Meu bem, faz tantas luas que eu te espero.

1.2K 85 64
                                    




2020, janeiro, posse dos novos Promotores do Ministério Público do Rio de Janeiro.


Cada vitória pessoal é uma conquista coletiva na minha vida. Atualmente, depois de tantas derrotas e desilusões, posso concordar que essa foi a maior e uma das melhores.


Nervosa até a tampa, eu tentei assumir com felicidade e calma toda a festa planejada na capital. 4h de viagem dos parentes distantes, providenciei um hotelzinho próximo do lugar que seria a cerimônia de posse, usei vestido caro por cima da beca, postura de miss. Nada poderia me tirar do foco, e do sentido.


Parabéns, Dra. Sampaio. — o outro empossado me cumprimentava silenciosamente, ao meu lado.


Eu não tinha parado pra reparar nele antes, mas que bom que reparei, porque era um bálsamo aos olhos humanos. Grisalho bem alinhado, com pinta de ex-advogado e cafajeste. Assim como eu, usava aquela beca de posse, com detalhes em vermelho, atestando a boa conquista


Sorrindo amarela pro lado, tentei distinguir de onde que eu conhecia esse cara.
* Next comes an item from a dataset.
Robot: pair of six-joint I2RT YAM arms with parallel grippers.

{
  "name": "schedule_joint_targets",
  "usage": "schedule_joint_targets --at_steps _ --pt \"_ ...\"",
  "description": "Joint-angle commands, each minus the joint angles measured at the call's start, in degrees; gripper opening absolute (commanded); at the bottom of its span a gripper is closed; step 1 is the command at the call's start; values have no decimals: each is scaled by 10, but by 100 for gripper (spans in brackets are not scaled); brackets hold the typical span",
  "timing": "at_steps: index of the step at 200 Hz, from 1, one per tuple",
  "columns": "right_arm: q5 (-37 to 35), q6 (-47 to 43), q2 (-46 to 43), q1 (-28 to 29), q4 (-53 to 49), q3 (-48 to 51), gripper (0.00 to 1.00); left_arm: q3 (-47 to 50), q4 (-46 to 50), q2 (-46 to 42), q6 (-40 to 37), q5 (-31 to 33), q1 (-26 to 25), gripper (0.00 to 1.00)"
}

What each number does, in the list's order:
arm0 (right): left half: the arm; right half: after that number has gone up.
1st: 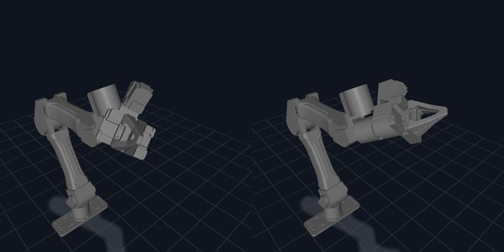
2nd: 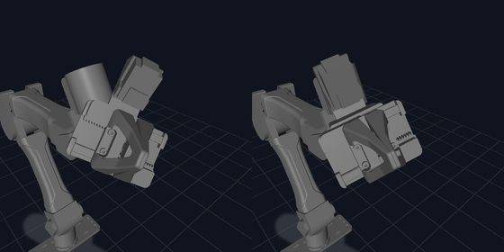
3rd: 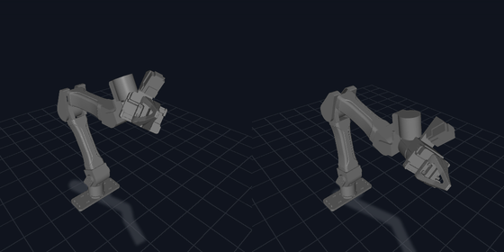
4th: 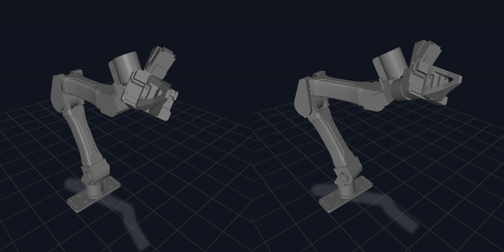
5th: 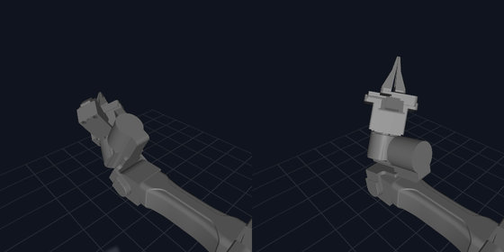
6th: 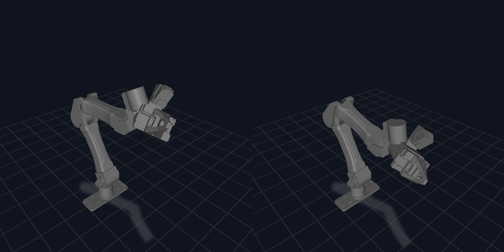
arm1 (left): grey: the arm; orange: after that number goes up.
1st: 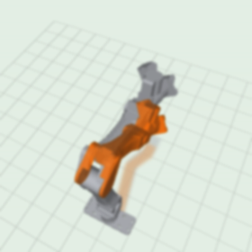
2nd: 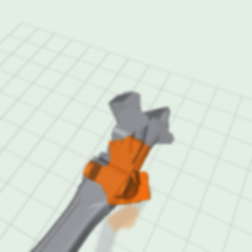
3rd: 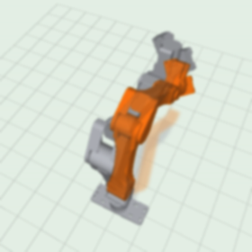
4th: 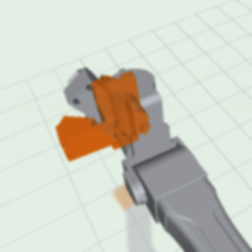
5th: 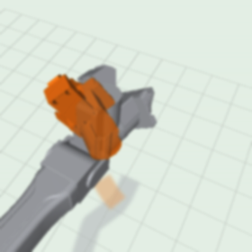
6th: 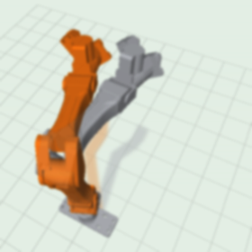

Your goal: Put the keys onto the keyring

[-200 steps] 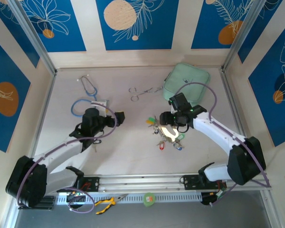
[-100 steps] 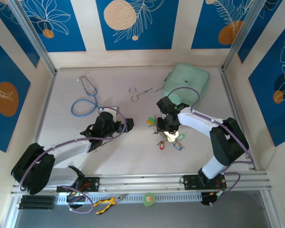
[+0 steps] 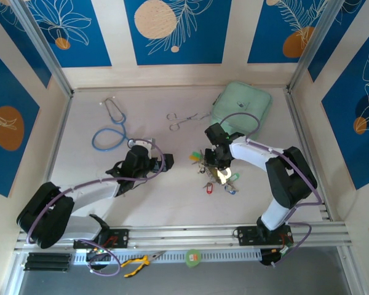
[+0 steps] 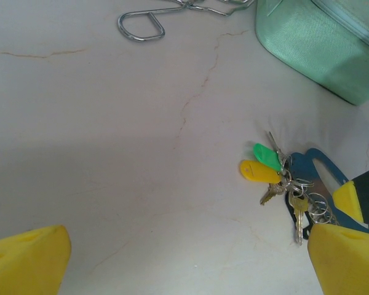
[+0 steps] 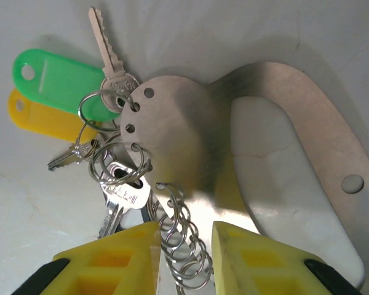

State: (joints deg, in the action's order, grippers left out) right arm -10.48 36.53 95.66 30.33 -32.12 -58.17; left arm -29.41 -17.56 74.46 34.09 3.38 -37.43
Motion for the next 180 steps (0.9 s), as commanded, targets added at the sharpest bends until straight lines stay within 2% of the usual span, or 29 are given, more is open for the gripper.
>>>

O rosto não era muito estranho não, e eu tratei de ver o título dele que segurava sob o peito: Stenio Alencar Paiva.


O Alencar do nome dele realmente não me era nada esquisito. O Paiva com certeza era esquisito, e o Stênio... é um nomezinho de velho que faz jus aos seus fios grisalhos.


— Não se lembra de mim, não é? – ele disse, já olhando pra câmera que nos fotografava. — Eu fui Defensor Público em Niterói. Você trabalhava na segunda delegacia, não era?


— A uns 7 anos atrás, com certeza. — Pô, que memória boa.


— Sabia. Lembro de você com uma franja. — piscou de lado, e voltou a prestar atenção. O que foi aquilo, afinal de contas?


Nesse tempo, eu era uma escrivã comissionada de delegacia ocupada demais em ler apostila de cursinho da OAB, concurso, e coisa e tal. Uma franja que ele não precisava me lembrar, uma inocência de que ia bastar se formar no curso de Direito, que eu automaticamente ia conseguir um emprego. Spoiler: Não é assim que a banda toca.


Sem contar que naquele meio-termo, veio Esther, e o que seria de mim se não fosse mamãe e papai pra me ajudar com aquela menina de temperamento difícil  que acabou vindo bem no meu primeiro ano da faculdade, hein? Em coisa de um período, eu tinha que me virar pra voltar pra faculdade, agora com um bebê de colo, 18 anos recém-completos, olheiras malditas e uma pensão muuuuuito gorda de 300 reais por mês. Não preciso dizer que eu não tive o meu final de conto de fadas com príncipe encantado de cavalo branco e tudo, não é?


O curso de 5 anos acabou tendo 6, a bolsa-estágio salvava na medida do possível, e as madrugadas em Niterói  onde todos os meus amigos iam encher a cara e sair para todas as calouradas e cervejadas possíveis, eu velava do sono da minha filha e comia livros e mais livros. É isso. Minha vida foi essa durante os anos iniciais da minha vida adulta.


10 anos depois de Esther, cá estava eu: Tomando posse do meu primeiro concurso da vida, depois de muito trabalho duro, muitas noites de choro, muita dor e muito desapego emocional.


Sim, desapego emocional: não faço o tipo de quem se envolve, porque não tenho tempo, e o tempo que eu tenho, é valioso. E olha, parece que homem tem pavor de mulher solteira que tem filho. Principalmente mulheres de personalidade forte que são mães solo.


Não me arrependo de Esther, mas me arrependo de Rodrigo, com toda certeza. Ela não merecia ter um cara tão fraco como pai e que não faz questão de estar presente em nada da vida da menina nunca,  nunquinha. Eu não esperava que ele me assumisse, tampouco eu queria também, até porque ele nada tem a ver comigo, mas que pelo menos ele ajudasse na criação da filha que também era dele.